Wednesday, 19 January 2011
Lentil Dhal serves 4 serve with rice, salad and mango chutney
• Red split lentils
• 1 White onion chopped
• 2 table spoons Curry paste (balti)
• One tin chopped tomatoes
• 1-2 cloves Minced Garlic
• Frozen spinach (mine comes in small blocks)
Cook the red split lentils in water for 15 minutes with plenty in water and skim the top of froth, once cooked pour into a sieve.
In the empty pan, heat oil and gently soften the chopped onion, stir in the curry paste and cook for a few minutes.
Stir in strained lentils until coated.
Add chopped tomatoes and cook for a few minutes add water and simmer until thickened.

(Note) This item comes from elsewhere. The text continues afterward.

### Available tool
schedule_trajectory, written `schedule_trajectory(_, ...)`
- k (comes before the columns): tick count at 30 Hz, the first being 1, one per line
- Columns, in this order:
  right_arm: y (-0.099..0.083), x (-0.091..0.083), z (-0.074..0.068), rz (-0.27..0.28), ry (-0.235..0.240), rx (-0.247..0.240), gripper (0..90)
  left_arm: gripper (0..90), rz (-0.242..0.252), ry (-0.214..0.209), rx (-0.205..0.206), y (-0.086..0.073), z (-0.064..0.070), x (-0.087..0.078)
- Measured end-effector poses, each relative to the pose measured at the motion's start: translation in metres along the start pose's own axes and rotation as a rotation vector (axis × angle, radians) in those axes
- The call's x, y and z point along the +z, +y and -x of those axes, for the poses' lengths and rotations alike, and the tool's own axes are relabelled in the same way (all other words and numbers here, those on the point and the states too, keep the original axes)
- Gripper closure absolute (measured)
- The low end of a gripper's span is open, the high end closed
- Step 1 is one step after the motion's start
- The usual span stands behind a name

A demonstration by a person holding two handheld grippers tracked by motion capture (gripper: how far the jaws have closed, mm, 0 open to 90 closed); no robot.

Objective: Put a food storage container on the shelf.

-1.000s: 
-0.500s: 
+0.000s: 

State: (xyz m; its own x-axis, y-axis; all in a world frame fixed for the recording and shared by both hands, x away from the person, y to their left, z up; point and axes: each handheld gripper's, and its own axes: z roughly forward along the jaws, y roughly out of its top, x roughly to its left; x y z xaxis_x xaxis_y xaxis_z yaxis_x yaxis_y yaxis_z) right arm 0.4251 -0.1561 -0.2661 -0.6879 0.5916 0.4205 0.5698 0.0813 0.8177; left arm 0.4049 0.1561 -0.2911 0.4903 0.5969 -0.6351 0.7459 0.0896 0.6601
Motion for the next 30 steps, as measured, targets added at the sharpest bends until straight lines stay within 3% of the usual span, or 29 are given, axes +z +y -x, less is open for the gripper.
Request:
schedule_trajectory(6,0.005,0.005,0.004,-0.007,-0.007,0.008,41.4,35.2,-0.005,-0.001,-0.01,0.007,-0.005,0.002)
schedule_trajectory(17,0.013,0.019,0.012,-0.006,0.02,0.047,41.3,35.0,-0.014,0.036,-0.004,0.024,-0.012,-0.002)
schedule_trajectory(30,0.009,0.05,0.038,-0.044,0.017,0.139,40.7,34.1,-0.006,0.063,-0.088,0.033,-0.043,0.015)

Add minced garlic and cook on low heat, add frozen spinach and stir slowly until it defrosts.
The spinach stirred in when the heat is off (on electric cooker) and low (on gas) so it melts but retains some of its colour and nutrients.
Leave to cool a little and serve.
Salad of very thinly sliced onion, cucumber and tomatoes, and stir pea’s into the rice to up the veggie intake even more.
Serve with rice, mango chutney and Bombay potatoes or popadoms if you fancy.
I had this for dinner and the leftovers for lunch the next day, very tasty!